_Prompt_
From the records below, copy out exactly the lines from the one containing "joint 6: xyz" to the one containing "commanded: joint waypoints", both included. Add nothing else.

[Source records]
:::::
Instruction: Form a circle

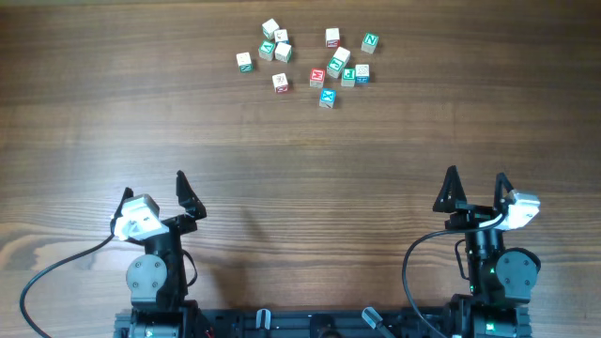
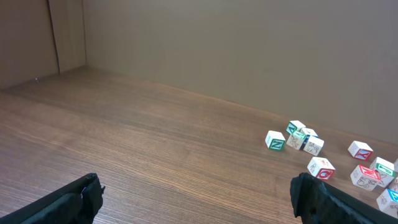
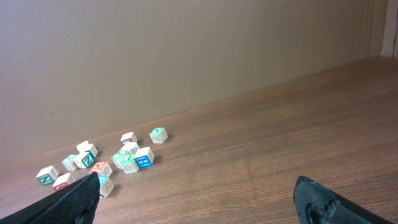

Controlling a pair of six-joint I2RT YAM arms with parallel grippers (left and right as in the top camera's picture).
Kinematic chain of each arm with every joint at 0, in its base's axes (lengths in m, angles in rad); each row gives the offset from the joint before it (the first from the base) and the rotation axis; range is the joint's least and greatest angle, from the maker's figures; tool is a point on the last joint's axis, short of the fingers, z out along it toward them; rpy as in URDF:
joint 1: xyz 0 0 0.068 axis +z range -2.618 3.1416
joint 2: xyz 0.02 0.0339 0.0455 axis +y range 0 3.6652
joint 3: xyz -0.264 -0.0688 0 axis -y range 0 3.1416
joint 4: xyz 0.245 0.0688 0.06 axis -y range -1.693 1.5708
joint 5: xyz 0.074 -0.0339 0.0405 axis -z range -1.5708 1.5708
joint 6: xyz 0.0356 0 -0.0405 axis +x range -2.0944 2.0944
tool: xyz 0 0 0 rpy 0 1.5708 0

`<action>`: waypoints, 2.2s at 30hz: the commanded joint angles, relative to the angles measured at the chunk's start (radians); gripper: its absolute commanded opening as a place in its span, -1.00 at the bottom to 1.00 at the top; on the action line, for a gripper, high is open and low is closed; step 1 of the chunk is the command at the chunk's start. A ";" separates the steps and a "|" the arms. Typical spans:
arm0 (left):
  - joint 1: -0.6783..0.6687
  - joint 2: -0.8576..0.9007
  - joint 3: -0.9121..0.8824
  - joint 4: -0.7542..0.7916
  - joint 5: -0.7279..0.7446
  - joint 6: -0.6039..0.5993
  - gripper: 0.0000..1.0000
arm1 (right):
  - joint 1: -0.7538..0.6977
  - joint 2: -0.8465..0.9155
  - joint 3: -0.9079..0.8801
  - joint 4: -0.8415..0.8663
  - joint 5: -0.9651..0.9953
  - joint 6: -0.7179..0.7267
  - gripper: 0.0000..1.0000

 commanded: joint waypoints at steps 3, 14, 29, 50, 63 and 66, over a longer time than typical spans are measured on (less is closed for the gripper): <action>0.008 -0.007 -0.006 0.003 0.009 0.019 1.00 | 0.002 -0.008 -0.001 0.002 0.014 0.006 1.00; 0.008 -0.007 -0.006 0.003 0.009 0.019 1.00 | 0.002 -0.008 -0.001 0.002 0.014 0.006 0.99; 0.008 -0.007 -0.006 0.003 0.009 0.019 1.00 | 0.002 -0.008 -0.001 0.002 0.014 0.006 1.00; 0.008 -0.006 0.027 0.014 0.154 0.019 1.00 | 0.002 -0.008 -0.001 0.002 0.014 0.006 0.99; 0.007 0.694 0.713 -0.122 0.369 0.019 1.00 | 0.002 -0.008 -0.001 0.002 0.014 0.006 0.99; 0.007 0.922 1.009 -0.333 0.428 0.019 1.00 | 0.002 -0.008 -0.001 0.002 0.014 0.006 1.00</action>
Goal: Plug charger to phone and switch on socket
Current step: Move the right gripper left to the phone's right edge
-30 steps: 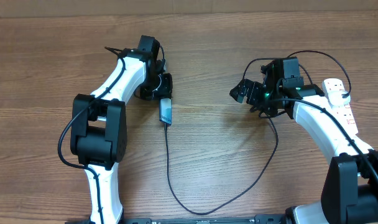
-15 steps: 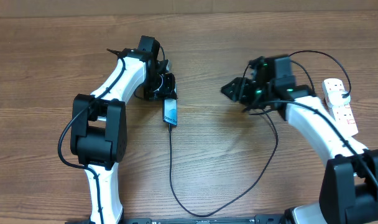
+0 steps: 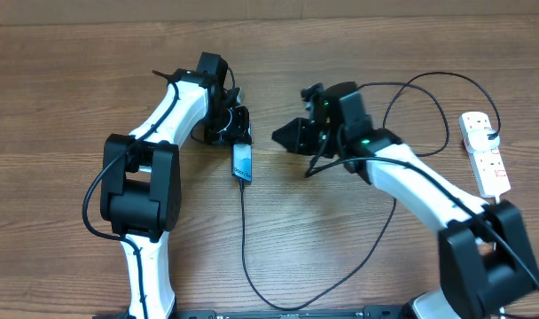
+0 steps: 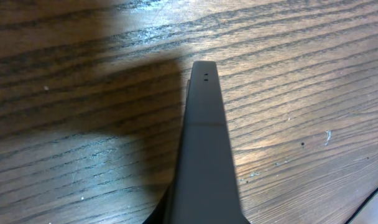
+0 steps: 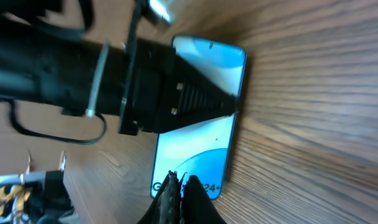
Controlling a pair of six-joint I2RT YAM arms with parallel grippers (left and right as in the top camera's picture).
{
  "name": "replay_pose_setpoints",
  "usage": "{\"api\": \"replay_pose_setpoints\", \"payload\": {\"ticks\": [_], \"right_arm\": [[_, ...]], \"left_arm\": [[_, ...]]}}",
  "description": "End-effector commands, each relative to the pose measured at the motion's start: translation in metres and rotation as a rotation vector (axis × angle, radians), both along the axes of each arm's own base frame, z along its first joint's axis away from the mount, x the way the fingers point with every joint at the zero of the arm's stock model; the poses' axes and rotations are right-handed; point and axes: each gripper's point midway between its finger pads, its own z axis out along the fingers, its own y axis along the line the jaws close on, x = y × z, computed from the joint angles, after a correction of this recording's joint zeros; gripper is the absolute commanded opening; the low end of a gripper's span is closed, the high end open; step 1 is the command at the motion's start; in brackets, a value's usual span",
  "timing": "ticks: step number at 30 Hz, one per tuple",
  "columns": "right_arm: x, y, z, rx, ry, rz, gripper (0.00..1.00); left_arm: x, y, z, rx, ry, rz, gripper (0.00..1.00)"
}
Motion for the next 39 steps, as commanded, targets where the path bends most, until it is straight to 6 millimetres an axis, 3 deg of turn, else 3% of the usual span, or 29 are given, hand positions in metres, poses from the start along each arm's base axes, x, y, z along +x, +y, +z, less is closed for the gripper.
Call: {"api": "replay_pose_setpoints", "payload": {"ticks": [1,11,17,31,39], "right_arm": [[-0.004,0.008,-0.018,-0.001,0.039,0.009,0.04],[-0.005,0.007,-0.013,0.041,0.051,0.039,0.04],[-0.011,0.003,-0.03,-0.056,0.053,0.032,0.04],[-0.022,0.019,-0.043,-0.073,0.039,0.074,0.04],[-0.016,0.026,-0.056,-0.053,0.034,0.082,0.04]], "left_arm": [[-0.001,-0.005,0.002,-0.025,0.004,-0.005,0.04],[-0.001,0.0,0.0,0.004,0.002,-0.002,0.04],[-0.002,0.0,0.0,0.006,0.008,-0.003,0.04],[-0.001,0.005,-0.003,0.04,0.003,0.0,0.04],[-0.001,0.008,-0.005,0.055,0.004,0.001,0.04]]}}
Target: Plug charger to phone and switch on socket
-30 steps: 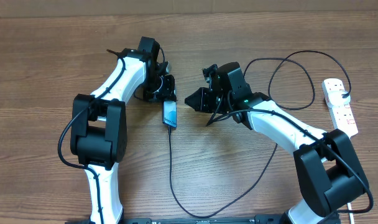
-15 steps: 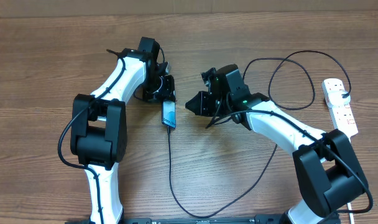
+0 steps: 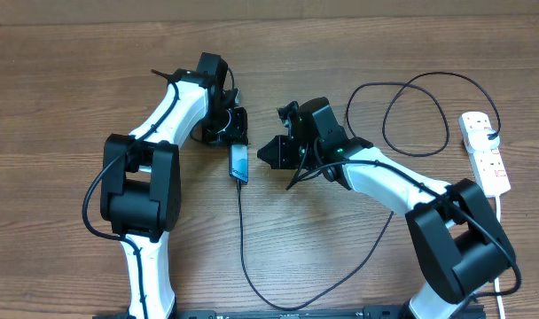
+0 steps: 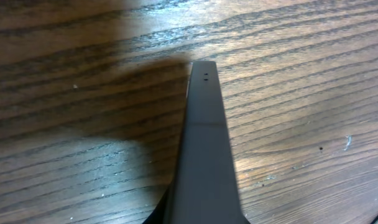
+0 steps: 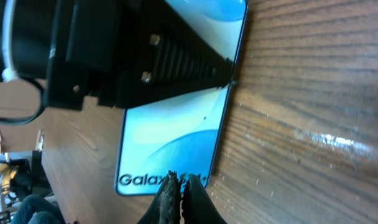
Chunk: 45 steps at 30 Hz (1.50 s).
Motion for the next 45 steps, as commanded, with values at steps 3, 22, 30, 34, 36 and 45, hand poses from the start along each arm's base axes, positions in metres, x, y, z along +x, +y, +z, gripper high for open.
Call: {"api": "replay_pose_setpoints", "payload": {"ticks": [3,22,30,34,36,45], "right_arm": [[-0.002,0.017,-0.007,0.084,-0.001,0.07,0.04],[-0.001,0.038,-0.016,0.21,-0.017,0.153,0.04],[-0.004,0.044,-0.015,0.208,-0.032,0.166,0.04],[-0.003,0.044,-0.015,0.203,-0.038,0.16,0.04],[-0.001,0.043,-0.016,0.197,-0.042,0.152,0.04],[-0.004,0.048,-0.019,0.181,-0.049,0.15,0.04]], "left_arm": [[-0.002,-0.001,-0.002,0.004,0.01,-0.004,0.04],[-0.004,0.003,-0.006,0.057,0.009,-0.008,0.04],[-0.008,-0.008,-0.006,0.059,0.007,-0.037,0.04],[-0.01,-0.011,-0.006,0.051,0.013,-0.043,0.04],[-0.011,-0.013,-0.005,0.037,0.019,-0.043,0.04],[-0.014,-0.023,-0.001,-0.026,0.036,-0.047,0.17]]}}
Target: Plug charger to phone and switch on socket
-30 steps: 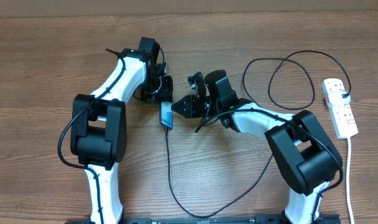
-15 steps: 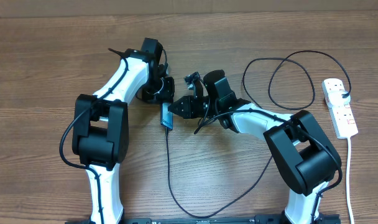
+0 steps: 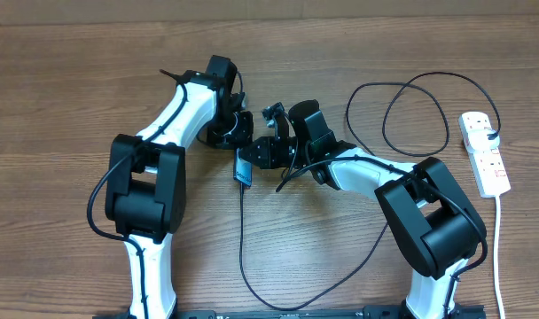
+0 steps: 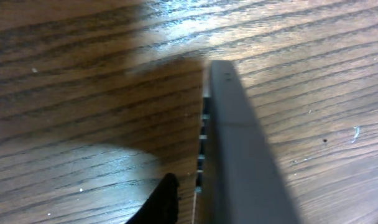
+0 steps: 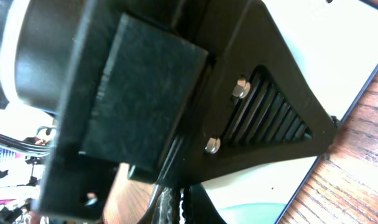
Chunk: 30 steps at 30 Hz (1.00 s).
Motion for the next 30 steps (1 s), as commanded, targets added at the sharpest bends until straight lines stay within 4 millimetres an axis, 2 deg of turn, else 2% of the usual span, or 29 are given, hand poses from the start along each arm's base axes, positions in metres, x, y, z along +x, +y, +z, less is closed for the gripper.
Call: {"api": "replay_pose_setpoints", "payload": {"ticks": [1,3,8,15,17,18,20,23,26,30], "right_arm": [[-0.007,0.006,-0.011,-0.022,0.001,0.012,0.04],[-0.008,0.007,-0.011,-0.024,0.0,0.013,0.04],[-0.007,0.007,-0.012,-0.028,-0.002,0.006,0.04],[-0.008,0.005,-0.014,-0.035,0.008,0.005,0.04],[-0.007,0.004,-0.015,-0.037,0.012,0.003,0.04],[-0.007,0.004,-0.015,-0.039,0.011,0.004,0.04],[-0.007,0.004,-0.015,-0.04,0.002,0.009,0.04],[-0.007,0.003,-0.014,-0.039,-0.009,0.017,0.06],[-0.006,0.0,-0.005,-0.009,-0.01,0.032,0.16],[0.001,-0.012,0.025,0.052,-0.052,0.053,0.25]], "left_arm": [[-0.005,-0.011,0.001,-0.052,0.025,-0.008,0.18],[-0.005,-0.011,0.001,-0.051,0.028,-0.008,0.23],[-0.006,-0.011,0.001,-0.05,0.032,-0.007,0.22],[-0.007,-0.01,0.001,-0.046,0.036,-0.007,0.12],[-0.007,-0.009,0.0,-0.042,0.036,-0.007,0.11],[-0.007,-0.009,0.0,-0.039,0.035,-0.007,0.13],[-0.007,-0.009,0.0,-0.039,0.034,-0.01,0.24],[-0.008,-0.009,0.0,-0.039,0.035,-0.01,0.27],[-0.008,-0.009,0.0,-0.036,0.035,-0.01,0.31],[-0.007,-0.008,0.0,-0.036,0.034,-0.01,0.31]]}}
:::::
_Response area_
joint 6: xyz 0.0356 0 -0.0405 axis +x range -2.0944 2.0944
tool: xyz 0 0 0 rpy 0 1.5708 0

`<action>`: waypoints, 2.2s at 30hz: the commanded joint angles, relative to the angles measured at the chunk's start (radians); gripper: its absolute commanded opening as a place in its span, -1.00 at the bottom to 1.00 at the top; on the action line, for a gripper, high is open and low is closed; step 1 of the chunk is the command at the chunk's start. A ";" separates the steps and a "|" the arms. Typical spans:
arm0 (left):
  - joint 1: -0.6783..0.6687
  - joint 2: -0.8576..0.9007
  - joint 3: -0.9121..0.8824
  - joint 4: -0.7542..0.7916
  - joint 5: -0.7279..0.7446
  - joint 6: -0.6039..0.5993
  - gripper: 0.0000..1.0000
arm1 (right):
  - joint 1: -0.7538..0.6977
  - joint 2: -0.8465..0.9155
  - joint 3: -0.9079..0.8801
  - joint 4: -0.8415..0.8663
  - joint 5: -0.9651..0.9953
  - joint 6: -0.7179..0.7267
  - gripper: 0.0000..1.0000

 commanded: joint waypoints at steps 3, 14, 29, 50, 63 and 66, over a longer time than typical spans are measured on (less is closed for the gripper): <action>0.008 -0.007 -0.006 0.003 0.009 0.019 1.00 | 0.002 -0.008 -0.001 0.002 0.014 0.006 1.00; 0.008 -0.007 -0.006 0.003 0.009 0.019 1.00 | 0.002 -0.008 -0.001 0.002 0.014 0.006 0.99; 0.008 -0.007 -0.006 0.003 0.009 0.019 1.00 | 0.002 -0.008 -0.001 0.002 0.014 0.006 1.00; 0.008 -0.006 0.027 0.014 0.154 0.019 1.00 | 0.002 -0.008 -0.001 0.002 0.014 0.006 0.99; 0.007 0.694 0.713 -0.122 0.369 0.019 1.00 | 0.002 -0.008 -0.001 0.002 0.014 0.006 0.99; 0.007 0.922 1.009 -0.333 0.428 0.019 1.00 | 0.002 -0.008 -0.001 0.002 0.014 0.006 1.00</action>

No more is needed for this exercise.